The neutrophil's eye-view: inference and visualisation of the chemoattractant field driving cell chemotaxis in vivo

Affiliations

The neutrophil's eye-view: inference and visualisation of the chemoattractant field driving cell chemotaxis in vivo

Visakan Kadirkamanathan et al. PLoS One. 2012.

Abstract

As we begin to understand the signals that drive chemotaxis in vivo, it is becoming clear that there is a complex interplay of chemotactic factors, which changes over time as the inflammatory response evolves.

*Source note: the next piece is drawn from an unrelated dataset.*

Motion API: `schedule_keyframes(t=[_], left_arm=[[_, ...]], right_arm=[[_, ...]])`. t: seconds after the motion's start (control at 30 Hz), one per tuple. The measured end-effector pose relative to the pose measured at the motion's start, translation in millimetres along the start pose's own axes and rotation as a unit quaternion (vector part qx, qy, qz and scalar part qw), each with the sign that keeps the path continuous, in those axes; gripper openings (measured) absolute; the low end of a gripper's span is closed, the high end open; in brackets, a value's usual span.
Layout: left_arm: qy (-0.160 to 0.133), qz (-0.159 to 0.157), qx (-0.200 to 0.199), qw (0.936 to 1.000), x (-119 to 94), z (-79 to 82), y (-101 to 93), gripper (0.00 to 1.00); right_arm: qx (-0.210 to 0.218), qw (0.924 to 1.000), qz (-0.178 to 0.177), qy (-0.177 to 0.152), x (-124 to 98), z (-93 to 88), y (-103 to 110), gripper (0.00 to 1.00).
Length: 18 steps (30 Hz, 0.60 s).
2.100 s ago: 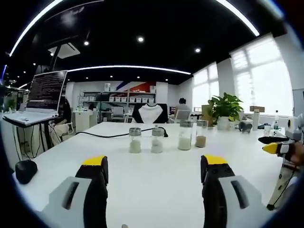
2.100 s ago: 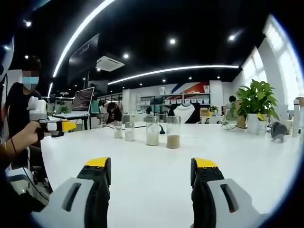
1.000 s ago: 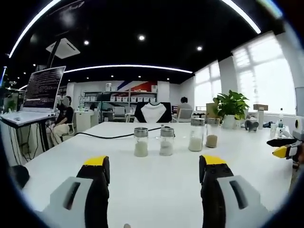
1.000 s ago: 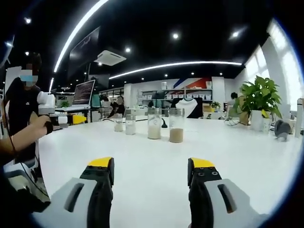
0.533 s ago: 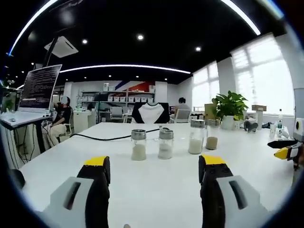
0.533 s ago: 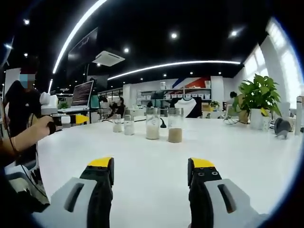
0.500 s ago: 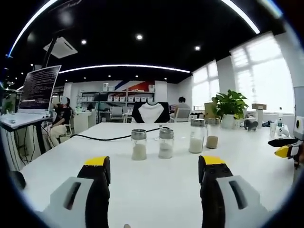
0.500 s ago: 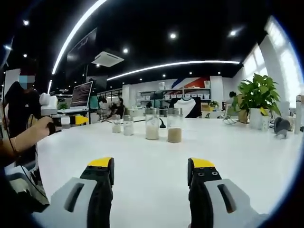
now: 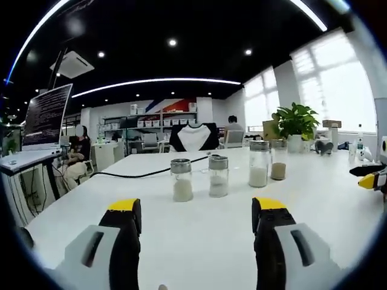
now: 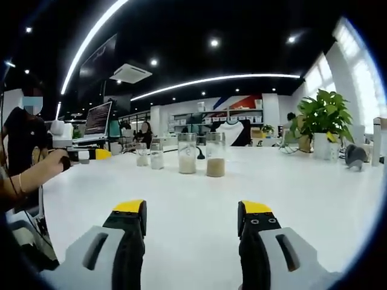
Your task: Rotate the seasoning bottle until the label or dispensing opening points toward the visible target arrow and the bottle remains upright within the marked orientation range
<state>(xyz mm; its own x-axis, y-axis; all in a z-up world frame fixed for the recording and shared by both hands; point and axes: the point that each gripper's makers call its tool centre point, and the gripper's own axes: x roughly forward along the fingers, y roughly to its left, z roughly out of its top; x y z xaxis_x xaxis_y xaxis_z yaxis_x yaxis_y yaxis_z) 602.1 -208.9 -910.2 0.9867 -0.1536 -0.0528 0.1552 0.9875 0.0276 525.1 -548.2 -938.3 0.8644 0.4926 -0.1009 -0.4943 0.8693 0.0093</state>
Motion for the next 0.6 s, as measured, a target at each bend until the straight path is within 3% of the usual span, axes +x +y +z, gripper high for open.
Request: schedule_keyframes(t=[0.6], left_arm=[[0.001,-0.001,-0.005,1.0,21.7,3.0,6.9,0.78]], right_arm=[[-0.01,0.9999,0.008,0.003,15.6,4.9,2.0,0.6]])
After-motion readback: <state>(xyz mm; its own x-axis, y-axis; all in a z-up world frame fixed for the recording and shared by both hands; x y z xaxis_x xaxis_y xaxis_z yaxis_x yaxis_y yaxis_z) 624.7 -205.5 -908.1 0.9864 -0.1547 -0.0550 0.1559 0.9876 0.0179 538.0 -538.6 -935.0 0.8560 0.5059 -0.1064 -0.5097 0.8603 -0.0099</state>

New animal models such as transgenic lines of zebrafish, which are near transparent and where the neutrophils express a green fluorescent protein, have the potential to greatly increase our understanding of the chemotactic process under conditions of wounding and infection from video microscopy data. Measurement of the chemoattractants over space (and their evolution over time) is a key objective for understanding the signals driving neutrophil chemotaxis. However, it is not possible to measure and visualise the most important contributors to in vivo chemotaxis, and in fact the understanding of the main contributors at any particular time is incomplete. The key insight that we make in this investigation is that the neutrophils themselves are sensing the underlying field that is driving their action and we can use the observations of neutrophil movement to infer the hidden net chemoattractant field by use of a novel computational framework. We apply the methodology to multiple in vivo neutrophil recruitment data sets to demonstrate this new technique and find that the method provides consistent estimates of the chemoattractant field across the majority of experiments. The framework that we derive represents an important new methodology for cell biologists investigating the signalling processes driving cell chemotaxis, which we label the neutrophils eye-view of the chemoattractant field.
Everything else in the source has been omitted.